Formar Gobierno resulta difícil: requiere acuerdos multipartidistas entre las regiones y dentro de ellas «simetría» entre coaliciones de partidos nacionales, regionales, comunitarias, provinciales y locales, así como una mayoría suficiente en los dos grandes grupos lingúísticos y paridad lingüística en cada nivel político y administrativo. Ha habido dieciocho gobiernos entre las dos guerras mundiales y treinta y ocho desde 1945.

Con esta estructura de Estado de escaso control gubernamental, no es sorprendente la gran incidencia de la corrupción y el soborno a alto nivel, que ya hizo exclamar a Baudelaire: «Bélgica está sin vida, pero no sin corrupción». Pues desde antaño Bélgica se ha hecho tristemente famosa como terreno de actuación de sofisticados delincuentes de cuello alto como de baja estofa Pongamos tan sólo dos casos. A finales de los ochenta del pasado siglo, el Gobierno belga adquirió 46 helicópteros militares a la empresa italiana Agusta y adjudicó a la compañía francesa Dassault el mantenimiento de sus aviones F-16; más tarde se reveló que el Partido Socialista (entonces en el Gobierno) había recibido sobornos en ambas operaciones. Un importante líder socialista que sabía demasiado, André Cools, fue asesinado en un aparcamiento en Lieja en 1991; otro Etienne Mange, fue detenido en 1995, y un tercero, Willy Claes, ex primer ministro, secretario general de la OTAN y ministro de Asuntos Exteriores en el momento de los contratos fue declarado culpable en 1998 por aceptar sobornos.

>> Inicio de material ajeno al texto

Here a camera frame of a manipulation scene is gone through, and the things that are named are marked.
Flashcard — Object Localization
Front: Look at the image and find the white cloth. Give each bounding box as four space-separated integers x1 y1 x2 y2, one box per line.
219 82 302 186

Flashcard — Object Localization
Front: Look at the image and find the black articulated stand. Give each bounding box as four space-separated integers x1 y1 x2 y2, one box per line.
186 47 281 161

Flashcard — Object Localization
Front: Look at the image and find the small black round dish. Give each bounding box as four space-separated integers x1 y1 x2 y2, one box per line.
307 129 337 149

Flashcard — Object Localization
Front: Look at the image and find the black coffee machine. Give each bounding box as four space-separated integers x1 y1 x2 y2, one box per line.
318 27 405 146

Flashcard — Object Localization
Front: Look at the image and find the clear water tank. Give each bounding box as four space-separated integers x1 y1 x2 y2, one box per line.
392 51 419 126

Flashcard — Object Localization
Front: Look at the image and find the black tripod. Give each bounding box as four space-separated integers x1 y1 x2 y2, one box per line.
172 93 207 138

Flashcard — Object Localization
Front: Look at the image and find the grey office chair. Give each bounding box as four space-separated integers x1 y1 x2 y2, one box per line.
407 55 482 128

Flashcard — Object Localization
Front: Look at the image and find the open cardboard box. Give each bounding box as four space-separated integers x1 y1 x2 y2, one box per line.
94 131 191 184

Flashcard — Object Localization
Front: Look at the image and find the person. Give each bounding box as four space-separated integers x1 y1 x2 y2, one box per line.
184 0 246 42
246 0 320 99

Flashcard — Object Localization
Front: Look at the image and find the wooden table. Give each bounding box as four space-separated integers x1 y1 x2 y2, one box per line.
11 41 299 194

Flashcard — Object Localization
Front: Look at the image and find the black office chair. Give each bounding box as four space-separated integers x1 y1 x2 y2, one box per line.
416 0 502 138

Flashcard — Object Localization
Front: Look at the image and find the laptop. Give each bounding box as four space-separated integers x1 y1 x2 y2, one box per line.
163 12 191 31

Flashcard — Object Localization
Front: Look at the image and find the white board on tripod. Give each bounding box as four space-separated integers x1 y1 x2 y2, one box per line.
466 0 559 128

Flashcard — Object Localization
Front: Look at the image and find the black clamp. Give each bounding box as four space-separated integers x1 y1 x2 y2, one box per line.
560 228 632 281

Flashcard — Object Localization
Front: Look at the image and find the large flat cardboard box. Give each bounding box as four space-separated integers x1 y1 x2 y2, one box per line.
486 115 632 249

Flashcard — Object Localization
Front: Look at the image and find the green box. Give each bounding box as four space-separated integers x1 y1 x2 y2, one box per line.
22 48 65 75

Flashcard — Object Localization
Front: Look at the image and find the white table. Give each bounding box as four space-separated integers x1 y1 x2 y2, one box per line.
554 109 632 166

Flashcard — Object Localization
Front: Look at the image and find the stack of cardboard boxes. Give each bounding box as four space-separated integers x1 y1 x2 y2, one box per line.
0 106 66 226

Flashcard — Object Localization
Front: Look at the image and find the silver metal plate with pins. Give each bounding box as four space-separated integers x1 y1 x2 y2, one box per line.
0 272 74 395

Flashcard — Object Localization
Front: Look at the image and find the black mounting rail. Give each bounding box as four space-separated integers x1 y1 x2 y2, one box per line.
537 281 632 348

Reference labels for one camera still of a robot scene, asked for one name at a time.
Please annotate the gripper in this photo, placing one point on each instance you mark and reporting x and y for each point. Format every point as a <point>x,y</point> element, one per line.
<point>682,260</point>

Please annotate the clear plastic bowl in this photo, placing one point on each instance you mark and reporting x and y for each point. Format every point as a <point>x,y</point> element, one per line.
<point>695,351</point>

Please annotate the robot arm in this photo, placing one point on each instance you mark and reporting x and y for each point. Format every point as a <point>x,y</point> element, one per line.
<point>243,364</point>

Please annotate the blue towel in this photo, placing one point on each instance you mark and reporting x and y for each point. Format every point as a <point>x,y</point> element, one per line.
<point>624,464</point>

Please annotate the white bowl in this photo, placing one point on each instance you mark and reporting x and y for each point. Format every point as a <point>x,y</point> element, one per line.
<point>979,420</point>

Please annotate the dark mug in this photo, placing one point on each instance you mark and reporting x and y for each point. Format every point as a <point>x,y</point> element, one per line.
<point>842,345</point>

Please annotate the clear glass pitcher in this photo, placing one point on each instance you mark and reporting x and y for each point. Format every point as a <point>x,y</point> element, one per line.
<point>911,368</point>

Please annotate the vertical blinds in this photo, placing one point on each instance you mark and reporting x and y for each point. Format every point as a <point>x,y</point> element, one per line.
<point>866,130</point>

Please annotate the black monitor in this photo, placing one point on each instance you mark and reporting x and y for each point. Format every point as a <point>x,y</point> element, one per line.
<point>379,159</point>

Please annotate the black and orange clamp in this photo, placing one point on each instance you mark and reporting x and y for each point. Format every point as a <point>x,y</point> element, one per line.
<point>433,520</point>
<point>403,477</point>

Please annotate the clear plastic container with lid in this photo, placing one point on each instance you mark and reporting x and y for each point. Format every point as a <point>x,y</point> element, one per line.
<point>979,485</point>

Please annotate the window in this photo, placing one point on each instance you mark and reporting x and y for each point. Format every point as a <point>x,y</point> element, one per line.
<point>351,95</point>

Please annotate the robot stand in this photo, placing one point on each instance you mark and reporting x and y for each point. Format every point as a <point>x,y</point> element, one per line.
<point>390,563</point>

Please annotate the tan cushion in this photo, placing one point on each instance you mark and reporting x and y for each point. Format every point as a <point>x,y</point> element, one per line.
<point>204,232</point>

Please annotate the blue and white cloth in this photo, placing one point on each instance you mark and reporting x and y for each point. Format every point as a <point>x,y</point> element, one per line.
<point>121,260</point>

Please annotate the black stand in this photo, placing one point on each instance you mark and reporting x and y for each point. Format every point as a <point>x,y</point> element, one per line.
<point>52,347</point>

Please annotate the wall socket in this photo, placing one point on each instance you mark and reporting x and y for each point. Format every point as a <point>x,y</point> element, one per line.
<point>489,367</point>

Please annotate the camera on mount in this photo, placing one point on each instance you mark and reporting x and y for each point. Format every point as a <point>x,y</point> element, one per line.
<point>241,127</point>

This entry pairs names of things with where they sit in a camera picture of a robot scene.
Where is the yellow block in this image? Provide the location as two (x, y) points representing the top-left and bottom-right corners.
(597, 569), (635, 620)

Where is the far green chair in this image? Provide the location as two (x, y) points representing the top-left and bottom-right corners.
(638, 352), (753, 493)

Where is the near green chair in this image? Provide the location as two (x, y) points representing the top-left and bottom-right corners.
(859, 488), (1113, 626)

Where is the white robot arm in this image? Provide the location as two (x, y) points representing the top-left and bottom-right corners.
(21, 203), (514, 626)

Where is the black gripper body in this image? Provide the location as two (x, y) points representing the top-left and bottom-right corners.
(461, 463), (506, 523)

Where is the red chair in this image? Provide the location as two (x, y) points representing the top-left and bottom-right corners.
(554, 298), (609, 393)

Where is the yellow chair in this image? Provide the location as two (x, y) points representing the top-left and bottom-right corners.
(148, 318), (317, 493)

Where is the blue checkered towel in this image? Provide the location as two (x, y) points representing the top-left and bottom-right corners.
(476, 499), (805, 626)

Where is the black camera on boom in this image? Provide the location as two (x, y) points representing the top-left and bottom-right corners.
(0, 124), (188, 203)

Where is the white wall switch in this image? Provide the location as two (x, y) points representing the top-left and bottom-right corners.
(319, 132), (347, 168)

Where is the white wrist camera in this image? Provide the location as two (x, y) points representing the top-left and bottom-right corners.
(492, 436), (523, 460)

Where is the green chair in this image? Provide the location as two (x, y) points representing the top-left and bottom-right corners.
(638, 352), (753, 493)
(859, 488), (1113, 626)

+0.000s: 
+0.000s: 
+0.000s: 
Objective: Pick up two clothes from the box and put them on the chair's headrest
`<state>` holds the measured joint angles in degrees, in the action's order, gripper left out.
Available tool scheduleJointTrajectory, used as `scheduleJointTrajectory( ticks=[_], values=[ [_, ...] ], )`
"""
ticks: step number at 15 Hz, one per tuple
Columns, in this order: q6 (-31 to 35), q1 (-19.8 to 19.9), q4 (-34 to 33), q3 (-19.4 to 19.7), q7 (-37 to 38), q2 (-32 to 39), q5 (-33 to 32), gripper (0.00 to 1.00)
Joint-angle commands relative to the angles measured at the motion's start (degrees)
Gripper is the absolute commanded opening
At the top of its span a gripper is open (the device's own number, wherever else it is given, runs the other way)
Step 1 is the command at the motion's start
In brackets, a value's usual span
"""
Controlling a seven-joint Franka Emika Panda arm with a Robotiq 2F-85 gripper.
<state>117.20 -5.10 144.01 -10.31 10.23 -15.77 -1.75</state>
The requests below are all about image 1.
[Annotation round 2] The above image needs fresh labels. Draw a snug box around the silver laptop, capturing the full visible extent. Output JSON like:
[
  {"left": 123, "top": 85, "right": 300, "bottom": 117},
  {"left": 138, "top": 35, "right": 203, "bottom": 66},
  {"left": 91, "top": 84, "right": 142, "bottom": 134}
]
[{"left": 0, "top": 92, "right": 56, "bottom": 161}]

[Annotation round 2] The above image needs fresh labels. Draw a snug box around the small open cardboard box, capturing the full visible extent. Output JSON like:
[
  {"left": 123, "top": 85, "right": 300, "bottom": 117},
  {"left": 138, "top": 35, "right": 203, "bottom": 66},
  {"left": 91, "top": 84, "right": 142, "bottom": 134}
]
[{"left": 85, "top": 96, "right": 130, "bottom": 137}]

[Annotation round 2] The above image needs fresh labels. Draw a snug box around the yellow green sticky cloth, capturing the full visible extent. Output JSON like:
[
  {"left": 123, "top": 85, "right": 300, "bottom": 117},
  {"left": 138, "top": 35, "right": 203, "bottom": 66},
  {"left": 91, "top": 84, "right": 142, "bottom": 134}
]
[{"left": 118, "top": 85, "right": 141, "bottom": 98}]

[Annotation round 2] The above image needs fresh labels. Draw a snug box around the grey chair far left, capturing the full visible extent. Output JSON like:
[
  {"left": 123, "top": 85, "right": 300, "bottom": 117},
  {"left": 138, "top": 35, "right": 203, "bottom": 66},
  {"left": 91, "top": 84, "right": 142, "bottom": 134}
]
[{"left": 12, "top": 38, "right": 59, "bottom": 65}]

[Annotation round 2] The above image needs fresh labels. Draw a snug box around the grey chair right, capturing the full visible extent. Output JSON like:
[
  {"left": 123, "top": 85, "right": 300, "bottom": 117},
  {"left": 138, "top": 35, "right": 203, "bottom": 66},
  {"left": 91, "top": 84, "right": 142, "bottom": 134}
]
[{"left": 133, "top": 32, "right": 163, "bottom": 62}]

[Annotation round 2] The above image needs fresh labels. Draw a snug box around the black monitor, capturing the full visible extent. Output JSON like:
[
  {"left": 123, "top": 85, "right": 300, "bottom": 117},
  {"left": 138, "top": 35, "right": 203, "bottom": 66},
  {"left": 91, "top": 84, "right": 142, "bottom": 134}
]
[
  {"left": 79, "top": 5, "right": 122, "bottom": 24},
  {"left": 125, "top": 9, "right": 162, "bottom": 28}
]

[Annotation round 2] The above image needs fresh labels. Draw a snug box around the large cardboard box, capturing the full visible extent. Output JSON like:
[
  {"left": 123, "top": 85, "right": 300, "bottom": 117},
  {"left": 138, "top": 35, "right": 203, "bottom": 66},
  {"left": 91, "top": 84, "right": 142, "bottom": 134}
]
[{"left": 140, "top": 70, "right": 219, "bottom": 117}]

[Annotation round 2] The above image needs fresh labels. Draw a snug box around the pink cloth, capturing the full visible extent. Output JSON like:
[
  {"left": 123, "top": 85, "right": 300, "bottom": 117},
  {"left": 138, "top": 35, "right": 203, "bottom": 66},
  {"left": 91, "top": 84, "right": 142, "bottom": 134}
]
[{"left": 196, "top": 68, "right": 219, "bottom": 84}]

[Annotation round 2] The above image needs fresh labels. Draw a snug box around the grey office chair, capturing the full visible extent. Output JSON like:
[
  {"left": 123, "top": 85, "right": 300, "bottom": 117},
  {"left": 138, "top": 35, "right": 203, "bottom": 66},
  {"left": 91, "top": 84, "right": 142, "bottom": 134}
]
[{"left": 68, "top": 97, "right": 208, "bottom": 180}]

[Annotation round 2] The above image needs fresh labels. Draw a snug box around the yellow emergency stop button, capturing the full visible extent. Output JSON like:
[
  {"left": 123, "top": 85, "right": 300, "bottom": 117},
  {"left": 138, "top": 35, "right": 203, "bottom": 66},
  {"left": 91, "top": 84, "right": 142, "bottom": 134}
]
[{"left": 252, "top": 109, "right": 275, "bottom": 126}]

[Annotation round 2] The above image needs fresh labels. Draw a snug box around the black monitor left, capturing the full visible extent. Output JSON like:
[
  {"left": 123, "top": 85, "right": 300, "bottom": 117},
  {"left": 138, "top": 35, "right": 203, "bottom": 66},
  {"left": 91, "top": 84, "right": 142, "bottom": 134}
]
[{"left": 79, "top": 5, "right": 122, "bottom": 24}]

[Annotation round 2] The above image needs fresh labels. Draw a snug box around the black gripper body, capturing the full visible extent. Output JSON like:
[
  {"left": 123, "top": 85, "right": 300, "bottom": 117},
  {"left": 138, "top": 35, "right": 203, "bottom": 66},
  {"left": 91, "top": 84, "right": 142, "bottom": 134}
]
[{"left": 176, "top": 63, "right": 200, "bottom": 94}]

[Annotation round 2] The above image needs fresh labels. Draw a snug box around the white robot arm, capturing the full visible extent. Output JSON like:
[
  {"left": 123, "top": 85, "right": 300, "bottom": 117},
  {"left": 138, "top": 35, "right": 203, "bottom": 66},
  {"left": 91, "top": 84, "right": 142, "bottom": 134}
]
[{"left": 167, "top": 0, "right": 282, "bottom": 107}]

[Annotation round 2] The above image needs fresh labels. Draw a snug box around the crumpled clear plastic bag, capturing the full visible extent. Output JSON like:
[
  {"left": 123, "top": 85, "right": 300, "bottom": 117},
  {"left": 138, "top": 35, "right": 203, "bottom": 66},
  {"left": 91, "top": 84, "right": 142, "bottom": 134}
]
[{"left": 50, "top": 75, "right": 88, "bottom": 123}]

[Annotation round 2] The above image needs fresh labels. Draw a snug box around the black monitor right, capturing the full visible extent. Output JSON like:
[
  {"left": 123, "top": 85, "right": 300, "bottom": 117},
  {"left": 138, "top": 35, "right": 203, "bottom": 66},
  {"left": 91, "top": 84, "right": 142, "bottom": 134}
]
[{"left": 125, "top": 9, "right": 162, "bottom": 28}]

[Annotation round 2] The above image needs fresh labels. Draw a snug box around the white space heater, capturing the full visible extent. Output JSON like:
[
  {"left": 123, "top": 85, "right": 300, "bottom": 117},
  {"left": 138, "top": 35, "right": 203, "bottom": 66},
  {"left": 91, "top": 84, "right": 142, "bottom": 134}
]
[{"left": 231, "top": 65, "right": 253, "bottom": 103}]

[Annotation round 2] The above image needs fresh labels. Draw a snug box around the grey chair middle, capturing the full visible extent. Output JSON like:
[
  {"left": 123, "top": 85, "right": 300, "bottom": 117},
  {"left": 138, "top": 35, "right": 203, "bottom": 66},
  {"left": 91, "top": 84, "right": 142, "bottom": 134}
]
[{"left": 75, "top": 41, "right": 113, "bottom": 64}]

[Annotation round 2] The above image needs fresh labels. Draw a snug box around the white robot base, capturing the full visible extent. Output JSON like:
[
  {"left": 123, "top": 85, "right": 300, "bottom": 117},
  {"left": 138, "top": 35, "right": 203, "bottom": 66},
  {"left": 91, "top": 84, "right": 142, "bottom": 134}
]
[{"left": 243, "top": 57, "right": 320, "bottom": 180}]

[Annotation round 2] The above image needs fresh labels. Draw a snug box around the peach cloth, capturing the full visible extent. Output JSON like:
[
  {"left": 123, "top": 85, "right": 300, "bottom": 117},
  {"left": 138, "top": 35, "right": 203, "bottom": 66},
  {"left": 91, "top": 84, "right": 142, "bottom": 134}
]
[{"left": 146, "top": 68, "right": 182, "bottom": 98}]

Un caso más grave es el de Marc Dutroux, responsable directo de una red de pedofilia internacional dedicada a la trata de blancas, pues facilitaba niños y niñas para el placer de poderosos clientes en Bélgica y en el extranjero. Entre 1993 y 1996, este tipo y sus cómplices, que actuaban en las deprimidas ciudades industriales del sur de Valonia, fueron responsables del secuestro, violación o asesinato de seis niñas, dos de las cuales murieron de hambre en un sótano de la propia casa de Dutroux. Lo que provocó la ira pública no fueron sólo los crímenes, sino también la asombrosa incompetencia y falta de colaboración de la policía encargada de la búsqueda de los criminales. Las fuerzas de policía belgas son muchas y están divididas. Hay docenas de cuerpos responsables tan sólo del entorno más próximo. Está la Policia Judicial, de ámbito nacional en teoría, pero en la práctica dividida entre las barriadas locales y dirigida desde ellas. Luego está la Gendarmería, el único cuerpo verdaderamente nacional pero que sólo cuenta con dieciocho mil efectivos. Estos cuerpos no cooperan en compartir la información. Y en el caso de Dutroux incluso compitieron entre sí, cada uno tratando de adelantar a los demás en la búsqueda de los secuestradores de las niñas. Ante esta obstaculización de la información y la incompetencia no extraña que los terroristas yihadistas de Bruselas, cuya capital es también la sede de Europa, pudiesen actuar poniendo en práctica sus macabras intenciones sin necesidad de demasiadas precauciones.